* Task prompt:
All lines with the word "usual" in the material below are required.

* Given material:
== Segment start ==
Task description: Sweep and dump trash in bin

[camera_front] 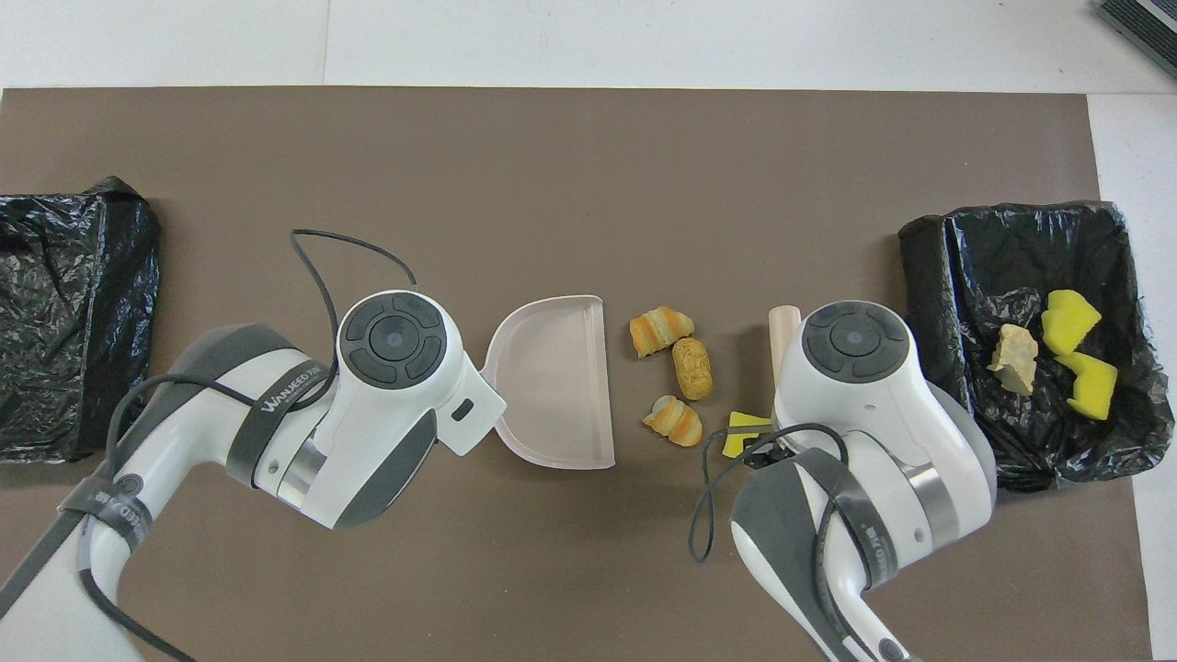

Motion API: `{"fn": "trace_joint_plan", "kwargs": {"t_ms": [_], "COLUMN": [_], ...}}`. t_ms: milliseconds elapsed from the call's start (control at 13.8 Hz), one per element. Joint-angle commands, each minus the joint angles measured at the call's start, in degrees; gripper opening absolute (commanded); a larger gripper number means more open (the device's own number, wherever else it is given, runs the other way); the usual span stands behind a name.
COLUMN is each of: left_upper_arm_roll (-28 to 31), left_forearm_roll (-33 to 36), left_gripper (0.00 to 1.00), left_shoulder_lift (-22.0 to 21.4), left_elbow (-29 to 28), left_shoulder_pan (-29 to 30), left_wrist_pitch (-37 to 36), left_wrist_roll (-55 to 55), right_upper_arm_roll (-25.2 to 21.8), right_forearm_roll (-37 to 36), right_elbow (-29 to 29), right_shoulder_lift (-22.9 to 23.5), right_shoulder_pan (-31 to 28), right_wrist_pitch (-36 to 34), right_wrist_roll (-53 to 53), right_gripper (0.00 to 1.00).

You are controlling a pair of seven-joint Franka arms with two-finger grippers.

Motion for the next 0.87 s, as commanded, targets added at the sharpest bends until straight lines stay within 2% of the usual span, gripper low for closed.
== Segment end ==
* Your solution:
Motion API: `{"fn": "trace_joint_plan", "kwargs": {"t_ms": [_], "COLUMN": [_], ...}}`. t_ms: milliseconds elapsed from the call's start (control at 13.8 Hz), one per element. Joint-angle commands, each minus the joint angles measured at the call's start, in degrees; gripper opening absolute (commanded); a larger gripper number means more open (the device's own number, wherever else it is given, runs the other way); the usual span stands behind a name.
Motion for the next 0.87 s, as commanded, targets added at the sharpest bends until straight lines stay within 2% of the usual span, gripper low for closed.

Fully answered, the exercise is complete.